The 10 albums linking 1967’s I Never Loved a Man the Way I Love You to 1973’s Hey Now Hey (The Other Side of the Sky) is a run of classics matching or bettering similar peaks from Dylan, The Stones, Bowie and all the soul geniuses she strode alongside. If she never got the same auteur credit as any of those guys, well, let’s not pretend being a woman of colour had nothing do with it. The assumption was that she simply had the luck to be born a genius, that these songs just fell from her gilded throat as easily as breath, not that she possessed the vision and craft of those boys. And yes, she was born with a voice and an instinct unparalleled by any of her contemporaries — she filled in for Pavarotti at 20 minutes notice to perform ‘Nessum Dorma’ in 1998 and controls the piece as surely as she did ‘Wholy Holy’.

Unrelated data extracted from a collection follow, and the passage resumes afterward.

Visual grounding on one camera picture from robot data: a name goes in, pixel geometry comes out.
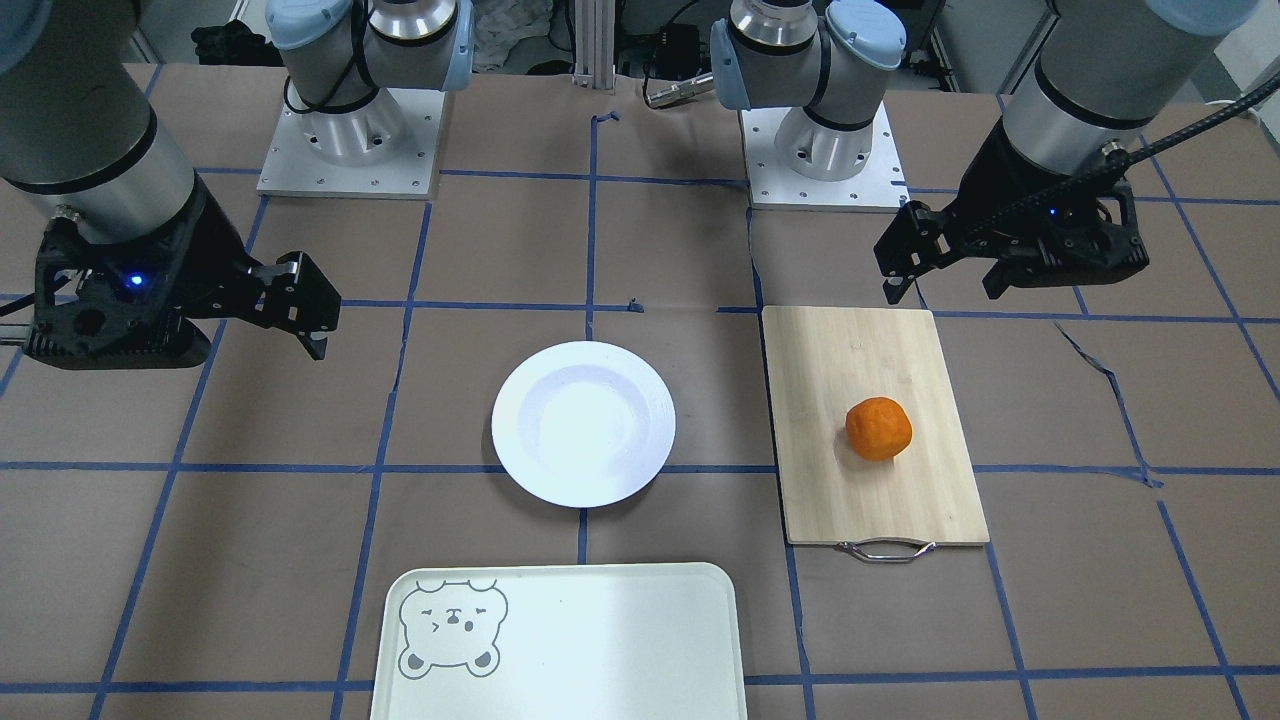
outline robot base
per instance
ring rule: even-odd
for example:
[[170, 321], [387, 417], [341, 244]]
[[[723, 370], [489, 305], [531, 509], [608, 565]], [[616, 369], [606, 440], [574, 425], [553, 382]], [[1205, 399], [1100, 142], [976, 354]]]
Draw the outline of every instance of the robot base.
[[438, 174], [447, 94], [401, 88], [389, 92], [412, 132], [394, 155], [374, 165], [332, 164], [308, 146], [302, 118], [282, 108], [271, 147], [262, 161], [257, 192], [288, 197], [430, 200]]
[[846, 181], [808, 178], [778, 156], [773, 137], [788, 111], [790, 108], [762, 108], [739, 113], [753, 208], [896, 213], [910, 200], [883, 104], [873, 120], [876, 145], [867, 158], [867, 167]]

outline orange
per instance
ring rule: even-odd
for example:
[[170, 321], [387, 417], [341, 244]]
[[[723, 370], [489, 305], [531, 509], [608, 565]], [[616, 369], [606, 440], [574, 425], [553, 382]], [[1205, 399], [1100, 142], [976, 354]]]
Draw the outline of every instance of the orange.
[[845, 415], [845, 434], [854, 452], [872, 462], [888, 460], [911, 445], [911, 420], [888, 397], [869, 397]]

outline bear drawing
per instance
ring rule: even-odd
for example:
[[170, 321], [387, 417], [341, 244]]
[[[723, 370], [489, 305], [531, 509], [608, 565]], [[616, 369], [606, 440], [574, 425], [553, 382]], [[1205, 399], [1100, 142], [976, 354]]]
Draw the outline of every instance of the bear drawing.
[[497, 584], [415, 583], [399, 609], [406, 644], [398, 661], [401, 674], [416, 680], [431, 667], [462, 665], [476, 678], [493, 674], [500, 657], [498, 629], [507, 618], [507, 596]]

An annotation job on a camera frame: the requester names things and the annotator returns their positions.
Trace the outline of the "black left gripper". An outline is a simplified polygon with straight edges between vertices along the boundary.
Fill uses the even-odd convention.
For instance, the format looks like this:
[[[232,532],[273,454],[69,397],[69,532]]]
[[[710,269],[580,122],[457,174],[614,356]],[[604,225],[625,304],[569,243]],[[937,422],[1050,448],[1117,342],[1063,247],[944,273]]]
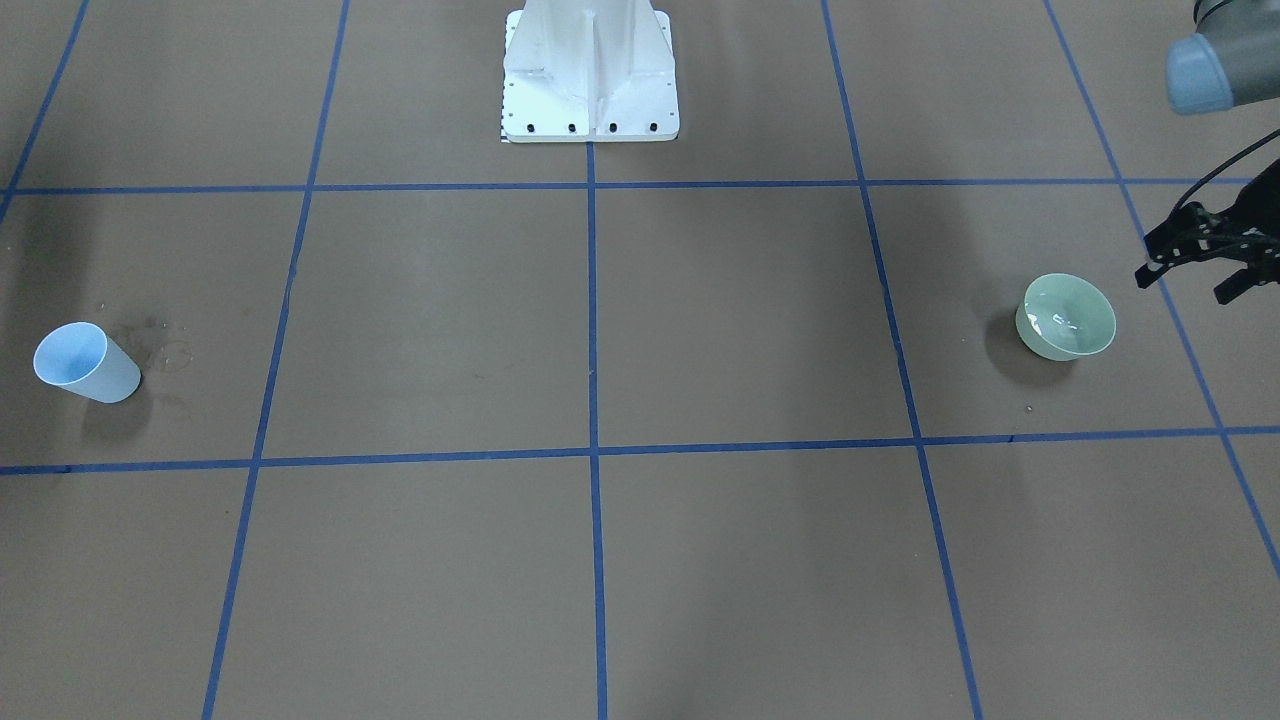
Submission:
[[[1245,184],[1220,217],[1233,241],[1219,256],[1245,264],[1213,288],[1216,301],[1229,305],[1254,287],[1279,282],[1279,160]]]

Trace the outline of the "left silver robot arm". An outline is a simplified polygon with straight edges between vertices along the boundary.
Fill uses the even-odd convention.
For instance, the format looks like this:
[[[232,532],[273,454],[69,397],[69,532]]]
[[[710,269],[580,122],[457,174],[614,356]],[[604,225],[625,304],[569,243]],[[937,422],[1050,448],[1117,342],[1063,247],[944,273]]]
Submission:
[[[1194,33],[1172,44],[1166,58],[1167,97],[1175,113],[1226,111],[1277,97],[1277,3],[1197,1],[1192,14]],[[1196,251],[1196,261],[1226,258],[1243,263],[1215,288],[1221,305],[1253,287],[1277,282],[1277,164],[1253,178],[1221,213],[1201,205],[1183,211],[1183,206],[1211,179],[1276,138],[1272,132],[1229,158],[1185,191],[1170,213],[1204,222],[1201,232],[1208,240]]]

But she was a formidable bandleader, the best interpreter of song this side of Frank Sinatra, and the songs she created in that period are simply the peak, the defining statement of soul music, the sweet spot where stomping gospel meets aching blues meets earthy, loose-limbed groove. It feels spontaneous, loose yet sharp and organic — the band will hold a chord for little too long, instruments will come in a split second late, and Franklin will hold it together with perfectly timed improvisations.

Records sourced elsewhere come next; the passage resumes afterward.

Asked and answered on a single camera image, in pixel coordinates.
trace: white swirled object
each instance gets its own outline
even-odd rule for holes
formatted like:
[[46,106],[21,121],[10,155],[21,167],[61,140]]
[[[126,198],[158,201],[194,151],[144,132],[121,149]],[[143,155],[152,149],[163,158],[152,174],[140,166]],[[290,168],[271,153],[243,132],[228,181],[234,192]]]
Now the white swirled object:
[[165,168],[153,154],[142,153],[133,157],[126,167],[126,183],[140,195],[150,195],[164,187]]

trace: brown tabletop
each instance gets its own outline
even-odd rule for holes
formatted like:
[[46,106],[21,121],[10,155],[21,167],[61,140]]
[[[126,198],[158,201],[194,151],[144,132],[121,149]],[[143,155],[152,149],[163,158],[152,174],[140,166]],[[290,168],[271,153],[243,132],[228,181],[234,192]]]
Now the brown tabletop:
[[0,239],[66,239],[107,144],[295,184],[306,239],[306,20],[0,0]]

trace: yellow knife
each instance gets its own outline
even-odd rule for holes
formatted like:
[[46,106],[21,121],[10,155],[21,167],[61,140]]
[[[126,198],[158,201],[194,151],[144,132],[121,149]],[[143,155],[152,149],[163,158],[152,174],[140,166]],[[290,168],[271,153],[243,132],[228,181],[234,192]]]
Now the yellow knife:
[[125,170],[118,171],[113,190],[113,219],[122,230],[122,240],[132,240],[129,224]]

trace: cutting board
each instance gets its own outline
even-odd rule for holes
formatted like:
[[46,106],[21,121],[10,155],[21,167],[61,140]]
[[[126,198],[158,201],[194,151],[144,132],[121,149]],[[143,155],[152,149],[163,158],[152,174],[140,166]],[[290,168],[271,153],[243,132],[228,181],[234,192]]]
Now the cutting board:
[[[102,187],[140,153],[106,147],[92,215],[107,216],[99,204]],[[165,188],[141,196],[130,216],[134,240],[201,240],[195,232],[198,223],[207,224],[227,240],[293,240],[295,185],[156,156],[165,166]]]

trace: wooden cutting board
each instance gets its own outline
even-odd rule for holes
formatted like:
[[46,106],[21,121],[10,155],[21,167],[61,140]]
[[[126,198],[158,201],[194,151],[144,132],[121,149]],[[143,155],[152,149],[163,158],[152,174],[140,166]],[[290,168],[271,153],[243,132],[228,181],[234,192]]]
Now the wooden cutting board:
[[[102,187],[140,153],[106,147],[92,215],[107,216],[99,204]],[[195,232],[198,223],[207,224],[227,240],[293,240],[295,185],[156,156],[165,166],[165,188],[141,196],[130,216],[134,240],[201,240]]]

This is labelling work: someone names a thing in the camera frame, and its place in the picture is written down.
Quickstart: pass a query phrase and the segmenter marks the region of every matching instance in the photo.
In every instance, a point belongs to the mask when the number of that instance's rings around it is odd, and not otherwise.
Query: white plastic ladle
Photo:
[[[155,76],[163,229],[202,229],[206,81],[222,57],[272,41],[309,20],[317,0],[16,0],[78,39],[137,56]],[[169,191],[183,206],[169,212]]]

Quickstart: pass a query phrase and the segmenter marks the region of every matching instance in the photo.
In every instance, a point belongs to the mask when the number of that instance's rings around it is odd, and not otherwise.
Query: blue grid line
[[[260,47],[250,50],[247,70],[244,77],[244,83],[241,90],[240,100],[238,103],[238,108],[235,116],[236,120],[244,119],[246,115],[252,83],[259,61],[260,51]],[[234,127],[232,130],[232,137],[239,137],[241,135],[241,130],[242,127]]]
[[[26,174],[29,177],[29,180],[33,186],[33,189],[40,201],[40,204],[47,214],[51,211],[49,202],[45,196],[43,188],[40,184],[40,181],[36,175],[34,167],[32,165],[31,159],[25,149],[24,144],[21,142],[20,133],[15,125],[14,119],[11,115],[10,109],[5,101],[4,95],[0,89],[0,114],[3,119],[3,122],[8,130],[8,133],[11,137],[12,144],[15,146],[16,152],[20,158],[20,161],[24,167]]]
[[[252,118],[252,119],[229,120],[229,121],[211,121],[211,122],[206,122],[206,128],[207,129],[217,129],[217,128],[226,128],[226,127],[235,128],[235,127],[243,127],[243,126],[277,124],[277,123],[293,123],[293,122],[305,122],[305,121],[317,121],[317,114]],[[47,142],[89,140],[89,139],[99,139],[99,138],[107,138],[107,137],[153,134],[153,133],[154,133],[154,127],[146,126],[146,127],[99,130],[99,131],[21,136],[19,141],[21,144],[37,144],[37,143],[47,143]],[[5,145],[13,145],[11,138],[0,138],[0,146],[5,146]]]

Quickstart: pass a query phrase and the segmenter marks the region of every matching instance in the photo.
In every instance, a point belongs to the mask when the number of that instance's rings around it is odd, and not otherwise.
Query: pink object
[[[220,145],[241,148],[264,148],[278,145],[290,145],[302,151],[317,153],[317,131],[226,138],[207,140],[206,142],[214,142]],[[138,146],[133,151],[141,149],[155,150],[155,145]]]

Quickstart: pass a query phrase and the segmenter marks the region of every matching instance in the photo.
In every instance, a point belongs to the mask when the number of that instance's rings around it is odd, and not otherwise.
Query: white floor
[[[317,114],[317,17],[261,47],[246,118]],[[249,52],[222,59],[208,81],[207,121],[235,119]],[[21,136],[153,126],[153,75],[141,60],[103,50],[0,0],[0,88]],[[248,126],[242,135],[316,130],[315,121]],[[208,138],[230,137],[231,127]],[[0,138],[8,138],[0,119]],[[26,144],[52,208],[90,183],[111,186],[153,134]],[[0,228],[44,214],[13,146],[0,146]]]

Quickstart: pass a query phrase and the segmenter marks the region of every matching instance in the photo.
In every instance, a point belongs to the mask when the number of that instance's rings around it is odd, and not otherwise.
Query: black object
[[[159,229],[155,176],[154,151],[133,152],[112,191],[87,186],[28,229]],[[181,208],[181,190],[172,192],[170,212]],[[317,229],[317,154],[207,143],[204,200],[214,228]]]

You suspect there are a handful of other takes of ‘Do Right Man Do Right Woman’ and each would be completely different from what we heard. Ray Charles may have been the first to slow the blues down and add more melodic exploration and minor chords. Sam and Otis might have gotten there if they’d lived. James Brown, Marvin Gaye and Stevie Wonder took it all somewhere different. Her acolytes — Gladys Knight, Ann Peebles, Patti LaBelle, Denise LaSalle, little wonders all of their own — may have matched her from song to song. But no one locked into such a sustained, rumbling groove for such a long time.
And no one else (Bowie and Madonna came closest) sounded as curious and comfortable with the styles that came to dominate pop after her revolutionary peak. They may not be the first I reach for, but her ’80s hits (‘I Knew You Were Waiting For Me’, ‘Freeway of Love’, etc) are assured and fun and a lot better than anything Ray Charles or James Brown were doing at the time. As late as 2014, she was delivering playful versions of modern classics like ‘Rolling in the Deep’, dancing around the limitations age had imposed on her voice with intelligence and wit.
That untamed quality of her voice combined with the steely control she exacted over it, is the reason no other popular singer will ever touch her. Like that storm cloud looming on the horizon, it could flash or erupt, or simply sit and radiate immense power. Songs like ‘Angel’ or ‘Soul Serenade’ would start soft as a kiss and end wild as a brush-fire.
Depthless suffering laced that voice, but never weakness, it always came from a place of power. Whether she was exasperated or exultant, sending you away or seducing you back, it was on her terms. And it’s hard to overstate the political impact of that power. ‘Respect’ became a feminist and civil rights anthem, not by design, but just by the limitless commitment and confidence, that imploring power. She lent into Afrocentrism and black consciousness in the early ’70s, and not just aesthetically — see her solidarity with imprisoned Black Panther Angela Davis, or her delightfully old school insistence, right up to 2017, that she be paid in full, in cash before she played.
But the real, final revolution was in her voice, that storm that stripped the leaves from the trees and gently deposited them to the ground. It reared up, was gone, and in its wake, we were battered, exultant, and clean.